#### [EXERCISE MATERIALS]

===

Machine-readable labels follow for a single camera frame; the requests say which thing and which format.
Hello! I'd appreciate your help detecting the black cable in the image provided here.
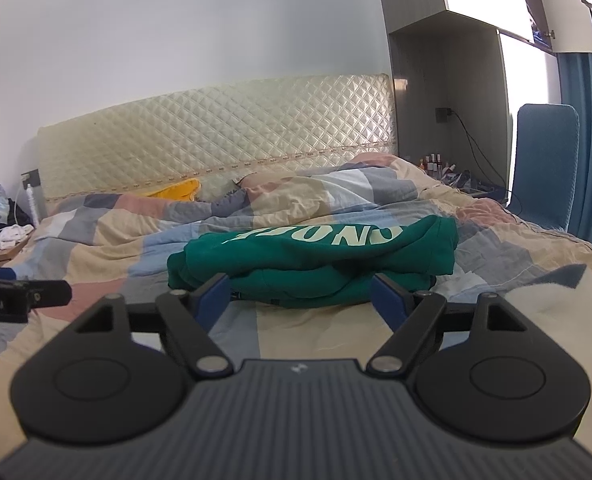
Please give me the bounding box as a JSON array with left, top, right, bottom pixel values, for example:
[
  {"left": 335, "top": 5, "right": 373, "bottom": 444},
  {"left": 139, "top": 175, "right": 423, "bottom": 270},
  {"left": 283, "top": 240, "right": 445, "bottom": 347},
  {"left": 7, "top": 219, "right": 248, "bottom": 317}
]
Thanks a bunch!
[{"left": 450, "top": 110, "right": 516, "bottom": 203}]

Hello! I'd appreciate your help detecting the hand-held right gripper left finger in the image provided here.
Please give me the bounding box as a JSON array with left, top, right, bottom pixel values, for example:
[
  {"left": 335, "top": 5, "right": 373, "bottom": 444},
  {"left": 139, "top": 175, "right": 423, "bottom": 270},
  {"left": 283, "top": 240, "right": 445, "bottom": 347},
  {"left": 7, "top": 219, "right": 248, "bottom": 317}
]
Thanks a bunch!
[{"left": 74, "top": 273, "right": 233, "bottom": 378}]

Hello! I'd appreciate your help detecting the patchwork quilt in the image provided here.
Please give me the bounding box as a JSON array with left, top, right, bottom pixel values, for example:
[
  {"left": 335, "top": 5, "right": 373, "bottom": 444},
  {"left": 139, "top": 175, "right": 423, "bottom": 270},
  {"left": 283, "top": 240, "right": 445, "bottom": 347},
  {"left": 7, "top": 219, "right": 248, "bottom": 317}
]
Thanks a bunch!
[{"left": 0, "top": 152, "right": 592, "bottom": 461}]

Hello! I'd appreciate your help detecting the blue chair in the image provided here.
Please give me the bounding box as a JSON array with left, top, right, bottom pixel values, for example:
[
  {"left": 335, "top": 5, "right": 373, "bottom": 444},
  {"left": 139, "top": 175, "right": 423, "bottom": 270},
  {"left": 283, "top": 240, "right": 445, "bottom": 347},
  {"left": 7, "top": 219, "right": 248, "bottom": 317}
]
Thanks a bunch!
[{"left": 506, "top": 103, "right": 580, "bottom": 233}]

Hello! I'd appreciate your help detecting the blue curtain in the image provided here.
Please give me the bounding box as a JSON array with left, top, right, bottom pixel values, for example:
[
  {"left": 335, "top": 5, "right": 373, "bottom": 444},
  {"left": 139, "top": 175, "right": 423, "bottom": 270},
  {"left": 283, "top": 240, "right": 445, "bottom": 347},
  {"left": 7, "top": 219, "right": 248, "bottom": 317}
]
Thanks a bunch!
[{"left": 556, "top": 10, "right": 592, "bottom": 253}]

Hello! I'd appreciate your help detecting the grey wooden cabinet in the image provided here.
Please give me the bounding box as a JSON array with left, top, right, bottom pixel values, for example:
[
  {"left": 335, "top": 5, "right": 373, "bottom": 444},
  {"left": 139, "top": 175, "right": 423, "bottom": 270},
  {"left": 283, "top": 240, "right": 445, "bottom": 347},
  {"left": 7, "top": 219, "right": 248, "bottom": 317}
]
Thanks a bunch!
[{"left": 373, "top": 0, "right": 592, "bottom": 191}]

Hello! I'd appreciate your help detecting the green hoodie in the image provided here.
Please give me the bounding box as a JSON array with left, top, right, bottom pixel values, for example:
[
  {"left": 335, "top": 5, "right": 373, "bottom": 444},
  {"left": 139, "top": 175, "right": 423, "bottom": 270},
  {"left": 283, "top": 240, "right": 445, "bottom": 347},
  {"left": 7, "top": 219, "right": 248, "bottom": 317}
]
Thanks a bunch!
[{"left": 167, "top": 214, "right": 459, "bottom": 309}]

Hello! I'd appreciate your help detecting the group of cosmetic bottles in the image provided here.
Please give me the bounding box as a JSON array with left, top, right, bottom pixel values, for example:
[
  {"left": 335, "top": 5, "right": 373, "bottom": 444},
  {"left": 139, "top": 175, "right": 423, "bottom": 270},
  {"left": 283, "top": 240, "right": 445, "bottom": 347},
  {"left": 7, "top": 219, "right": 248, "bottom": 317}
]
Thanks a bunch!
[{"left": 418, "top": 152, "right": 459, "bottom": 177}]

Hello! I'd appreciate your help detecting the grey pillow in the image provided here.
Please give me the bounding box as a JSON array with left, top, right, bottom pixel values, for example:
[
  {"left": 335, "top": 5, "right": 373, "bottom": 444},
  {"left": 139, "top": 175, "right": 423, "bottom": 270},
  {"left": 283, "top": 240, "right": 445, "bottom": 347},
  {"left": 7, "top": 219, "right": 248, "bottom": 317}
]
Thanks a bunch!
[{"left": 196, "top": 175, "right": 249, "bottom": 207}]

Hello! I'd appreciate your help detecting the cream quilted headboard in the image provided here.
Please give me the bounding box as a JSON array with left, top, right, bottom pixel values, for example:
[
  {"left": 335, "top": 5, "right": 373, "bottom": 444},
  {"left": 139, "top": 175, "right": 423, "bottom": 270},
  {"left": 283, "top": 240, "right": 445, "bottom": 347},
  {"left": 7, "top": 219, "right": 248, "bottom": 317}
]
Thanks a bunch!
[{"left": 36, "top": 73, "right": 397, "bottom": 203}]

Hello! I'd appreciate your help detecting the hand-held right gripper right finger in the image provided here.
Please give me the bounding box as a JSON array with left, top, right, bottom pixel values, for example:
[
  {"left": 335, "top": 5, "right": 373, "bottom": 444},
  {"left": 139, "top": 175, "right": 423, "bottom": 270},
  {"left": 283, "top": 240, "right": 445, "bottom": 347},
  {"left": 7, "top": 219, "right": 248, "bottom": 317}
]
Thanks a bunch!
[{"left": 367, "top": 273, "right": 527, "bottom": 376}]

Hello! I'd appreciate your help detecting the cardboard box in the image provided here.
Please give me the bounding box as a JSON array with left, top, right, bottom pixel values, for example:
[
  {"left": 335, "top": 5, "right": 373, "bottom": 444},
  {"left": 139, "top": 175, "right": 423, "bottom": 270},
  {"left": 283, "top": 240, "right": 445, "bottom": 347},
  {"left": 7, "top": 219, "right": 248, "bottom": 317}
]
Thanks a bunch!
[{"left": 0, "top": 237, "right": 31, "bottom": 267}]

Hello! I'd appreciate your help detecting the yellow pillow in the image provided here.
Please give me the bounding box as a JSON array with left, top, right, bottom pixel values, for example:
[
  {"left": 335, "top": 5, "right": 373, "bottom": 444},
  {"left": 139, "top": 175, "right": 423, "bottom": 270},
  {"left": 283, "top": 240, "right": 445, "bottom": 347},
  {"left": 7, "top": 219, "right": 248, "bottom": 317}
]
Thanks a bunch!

===

Find the string "pillow" in the entries above. Copy each line where it occurs.

#### [TASK SOLUTION]
Hello! I'd appreciate your help detecting the grey pillow in the image provided here.
Hello! I'd appreciate your help detecting the yellow pillow in the image provided here.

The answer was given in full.